[EXERCISE AIM] I need each line of the entries below that includes the string "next".

[DATA FOR THE TASK]
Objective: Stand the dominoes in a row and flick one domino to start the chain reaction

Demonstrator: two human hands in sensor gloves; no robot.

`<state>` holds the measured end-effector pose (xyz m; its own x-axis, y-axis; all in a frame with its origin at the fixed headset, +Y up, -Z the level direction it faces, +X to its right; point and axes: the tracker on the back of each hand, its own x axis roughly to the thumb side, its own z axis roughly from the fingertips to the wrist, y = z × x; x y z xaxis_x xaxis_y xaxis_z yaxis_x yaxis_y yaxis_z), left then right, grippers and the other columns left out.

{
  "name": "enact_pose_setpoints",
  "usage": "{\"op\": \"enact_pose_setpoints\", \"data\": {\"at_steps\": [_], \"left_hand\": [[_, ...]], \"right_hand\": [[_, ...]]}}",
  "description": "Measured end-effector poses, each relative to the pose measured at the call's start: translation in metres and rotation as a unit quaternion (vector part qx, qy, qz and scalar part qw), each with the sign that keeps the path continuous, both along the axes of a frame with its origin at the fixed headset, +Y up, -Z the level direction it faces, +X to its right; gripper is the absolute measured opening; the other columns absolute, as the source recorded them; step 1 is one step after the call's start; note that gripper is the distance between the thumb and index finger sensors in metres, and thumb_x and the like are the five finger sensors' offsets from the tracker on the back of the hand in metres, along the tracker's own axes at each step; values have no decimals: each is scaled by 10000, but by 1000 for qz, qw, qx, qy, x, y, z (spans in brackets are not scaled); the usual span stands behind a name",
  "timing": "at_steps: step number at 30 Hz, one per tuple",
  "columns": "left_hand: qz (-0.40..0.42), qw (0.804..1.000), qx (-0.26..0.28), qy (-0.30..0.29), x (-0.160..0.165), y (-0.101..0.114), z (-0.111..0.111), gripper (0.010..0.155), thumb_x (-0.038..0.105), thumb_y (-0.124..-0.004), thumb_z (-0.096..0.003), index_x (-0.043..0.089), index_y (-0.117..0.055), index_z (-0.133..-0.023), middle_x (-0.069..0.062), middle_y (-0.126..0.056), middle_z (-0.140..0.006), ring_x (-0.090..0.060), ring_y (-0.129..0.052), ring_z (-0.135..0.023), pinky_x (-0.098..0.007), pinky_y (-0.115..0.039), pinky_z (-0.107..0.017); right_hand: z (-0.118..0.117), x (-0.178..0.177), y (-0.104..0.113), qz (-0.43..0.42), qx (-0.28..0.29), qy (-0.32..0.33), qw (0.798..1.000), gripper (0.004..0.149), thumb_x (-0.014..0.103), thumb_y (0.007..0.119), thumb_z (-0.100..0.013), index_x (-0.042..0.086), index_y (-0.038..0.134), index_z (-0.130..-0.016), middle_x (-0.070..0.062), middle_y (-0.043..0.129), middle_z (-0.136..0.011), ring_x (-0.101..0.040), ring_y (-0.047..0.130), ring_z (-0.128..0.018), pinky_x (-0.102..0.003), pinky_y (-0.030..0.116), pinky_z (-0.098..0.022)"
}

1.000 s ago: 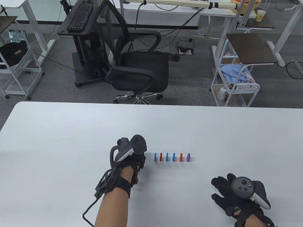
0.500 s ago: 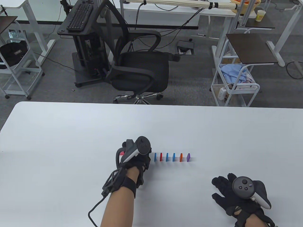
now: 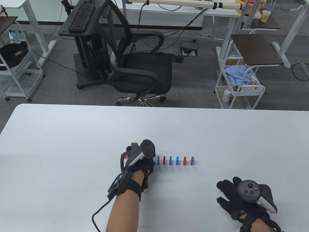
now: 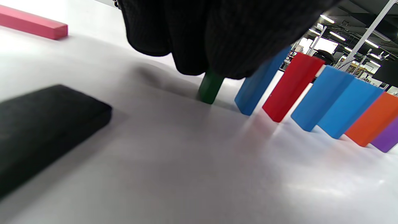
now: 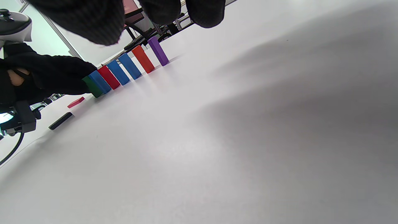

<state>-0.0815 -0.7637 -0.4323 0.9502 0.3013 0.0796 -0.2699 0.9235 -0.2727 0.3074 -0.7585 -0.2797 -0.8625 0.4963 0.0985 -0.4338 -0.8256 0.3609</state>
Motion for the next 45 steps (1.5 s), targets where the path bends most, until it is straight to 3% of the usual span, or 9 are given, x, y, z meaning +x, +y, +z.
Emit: {"op": "enact_pose_setpoints", "data": {"at_steps": [13, 16, 21, 34, 45], "left_hand": [[-1, 1000, -12, 0, 0, 1, 2, 587, 321, -900, -423, 234, -615, -928, -43, -832, -942, -308, -759, -947, -738, -199, -698], [-19, 1000, -24, 1, -2, 1, 4, 705, 352, -921, -412, 215, -533, -985, -59, -750, -1004, -331, -708, -979, -744, -190, -695], [-24, 999, -25, 8, -10, 9, 8, 746, 378, -922, -408, 215, -503, -1003, -71, -687, -1050, -346, -663, -1007, -747, -173, -692], [-61, 997, -12, 42, -39, 42, 37, 727, 423, -903, -413, 224, -530, -1005, -77, -655, -1077, -358, -633, -1030, -747, -166, -691], [-104, 992, -35, 67, -44, 39, 56, 747, 468, -899, -402, 221, -537, -1006, -83, -677, -1071, -363, -655, -1022, -744, -180, -695]], "right_hand": [[0, 1, 0, -1, -3, -1, 1000, 636, 497, 708, -532, 262, 402, -1037, -130, 342, -1155, -470, 23, -1002, -659, 24, -697], [0, 1, 0, -1, -4, -1, 1000, 639, 496, 711, -531, 260, 402, -1037, -132, 343, -1155, -471, 22, -1002, -659, 23, -697], [0, 1, 0, -1, -3, -1, 1000, 637, 497, 709, -532, 260, 401, -1037, -133, 343, -1155, -470, 22, -1002, -659, 25, -697], [1, 0, 0, -3, -5, -1, 1000, 638, 498, 709, -532, 261, 400, -1037, -131, 341, -1155, -471, 23, -1001, -659, 24, -697], [2, 0, 0, -6, -5, 4, 1000, 636, 498, 706, -533, 260, 400, -1038, -131, 341, -1155, -471, 21, -1001, -659, 25, -697]]}}
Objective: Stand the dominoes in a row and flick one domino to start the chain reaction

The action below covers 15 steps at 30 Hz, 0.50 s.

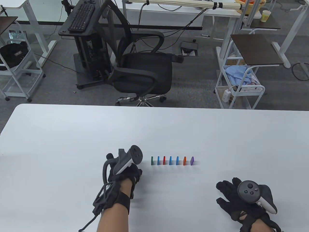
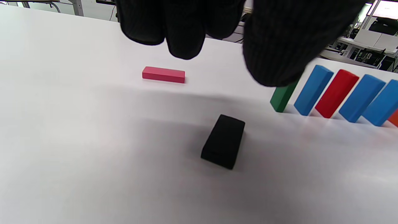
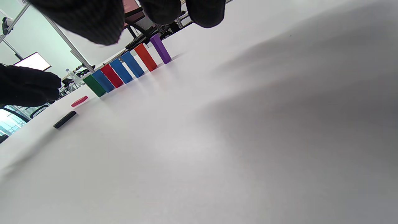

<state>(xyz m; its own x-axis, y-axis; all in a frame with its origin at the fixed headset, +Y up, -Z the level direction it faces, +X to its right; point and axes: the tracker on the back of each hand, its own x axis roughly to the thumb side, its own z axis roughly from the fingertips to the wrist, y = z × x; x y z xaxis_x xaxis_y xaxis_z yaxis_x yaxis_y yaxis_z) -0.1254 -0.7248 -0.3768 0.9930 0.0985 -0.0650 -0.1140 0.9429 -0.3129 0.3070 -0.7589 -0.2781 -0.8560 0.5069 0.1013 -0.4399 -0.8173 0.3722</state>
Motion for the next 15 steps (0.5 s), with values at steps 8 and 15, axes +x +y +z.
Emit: {"op": "enact_pose_setpoints", "data": {"at_steps": [8, 15], "left_hand": [[-36, 999, -24, -3, 10, -19, 1, 744, 485, -896, -397, 217, -554, -1001, -85, -730, -1042, -367, -592, -1046, -735, -182, -700], [-60, 998, -28, 2, 21, -27, -3, 803, 506, -914, -383, 154, -548, -1004, -117, -828, -978, -364, -724, -985, -719, -274, -721]], "right_hand": [[0, 0, 0, 0, 2, 2, 1000, 637, 498, 706, -533, 262, 398, -1038, -132, 336, -1155, -470, 14, -999, -658, 23, -697], [0, -1, 0, 0, 2, 4, 1000, 637, 498, 706, -533, 261, 399, -1037, -133, 335, -1155, -469, 8, -997, -658, 22, -696]]}}
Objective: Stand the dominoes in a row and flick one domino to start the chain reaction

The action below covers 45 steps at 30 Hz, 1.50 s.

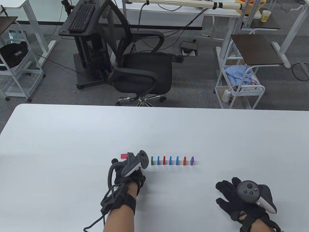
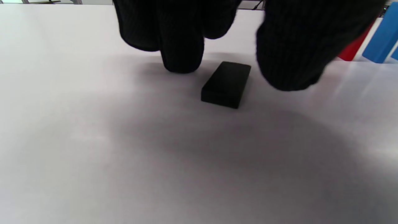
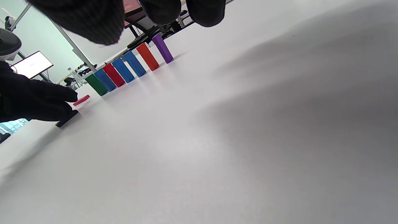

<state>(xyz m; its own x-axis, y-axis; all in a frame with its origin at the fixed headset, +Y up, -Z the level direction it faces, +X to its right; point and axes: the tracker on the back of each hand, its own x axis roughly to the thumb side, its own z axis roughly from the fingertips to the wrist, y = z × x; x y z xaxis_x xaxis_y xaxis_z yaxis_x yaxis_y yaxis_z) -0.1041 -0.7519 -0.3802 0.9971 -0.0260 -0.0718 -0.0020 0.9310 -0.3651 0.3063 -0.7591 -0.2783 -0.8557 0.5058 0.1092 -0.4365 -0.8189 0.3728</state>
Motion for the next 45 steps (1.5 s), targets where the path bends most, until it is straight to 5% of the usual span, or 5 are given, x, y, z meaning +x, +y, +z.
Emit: {"op": "enact_pose_setpoints", "data": {"at_steps": [6, 16, 28, 36, 45], "left_hand": [[-89, 995, 10, -34, 13, -4, -3, 759, 410, -947, -386, 131, -578, -987, -73, -901, -899, -327, -812, -928, -695, -326, -734], [-118, 991, -3, -64, 23, -2, -6, 691, 390, -946, -381, 144, -655, -958, -73, -959, -834, -311, -869, -889, -702, -353, -736], [-70, 993, 21, -93, 9, -1, 0, 710, 421, -916, -385, 177, -597, -970, -49, -912, -834, -303, -833, -891, -722, -285, -729], [-8, 995, 55, -80, 2, 28, -5, 596, 420, -889, -403, 246, -693, -939, -63, -891, -860, -320, -814, -898, -729, -269, -728], [42, 991, 104, -72, -4, 54, -15, 623, 403, -883, -404, 184, -648, -938, -48, -860, -885, -312, -788, -919, -729, -264, -728]], "right_hand": [[0, 1, 0, 0, -1, -2, 1000, 638, 498, 706, -533, 261, 398, -1038, -132, 329, -1156, -468, 0, -995, -657, 21, -696], [0, 0, 0, 1, -1, -2, 1000, 637, 497, 706, -533, 259, 400, -1038, -134, 327, -1156, -468, 3, -995, -657, 21, -696], [0, 1, 0, 0, -4, -4, 1000, 637, 497, 707, -533, 261, 399, -1037, -132, 328, -1155, -468, 0, -995, -657, 21, -696], [1, 2, 1, -3, -1, -8, 1000, 638, 496, 710, -532, 260, 399, -1037, -133, 328, -1155, -468, 2, -995, -656, 21, -697], [1, 3, 2, -2, 1, -6, 1000, 639, 495, 711, -532, 261, 398, -1038, -133, 327, -1155, -468, -5, -994, -657, 21, -696]]}}
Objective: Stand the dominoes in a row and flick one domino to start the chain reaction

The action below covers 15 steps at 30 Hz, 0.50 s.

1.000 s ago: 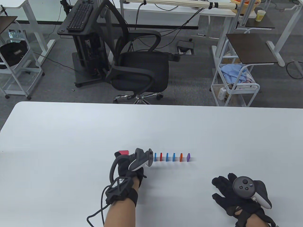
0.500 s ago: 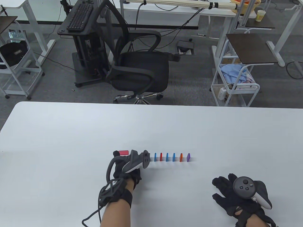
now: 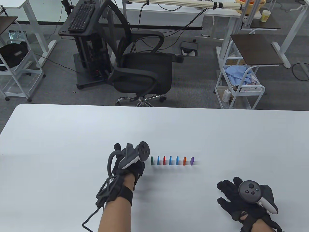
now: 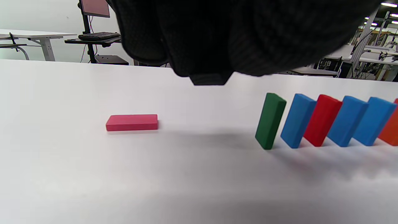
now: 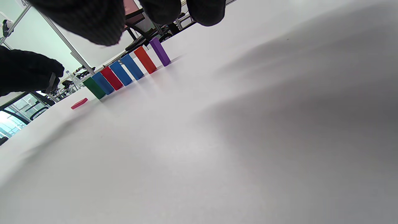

[WORKED SOLUTION]
Motion for the next 45 steps (1.5 s), targets where the path bends most, until it is straight to 3% of the usual span, or 9 are given, x, y, z meaning +x, +y, +z.
Motion for the next 15 steps (0.5 s), with values at steps 8 and 15, axes +x +y +z.
Motion for the next 45 steps (1.5 s), targets where the path bends most, until it is straight to 5% of the usual span, or 5 are given, x, y, z meaning +x, +y, +z.

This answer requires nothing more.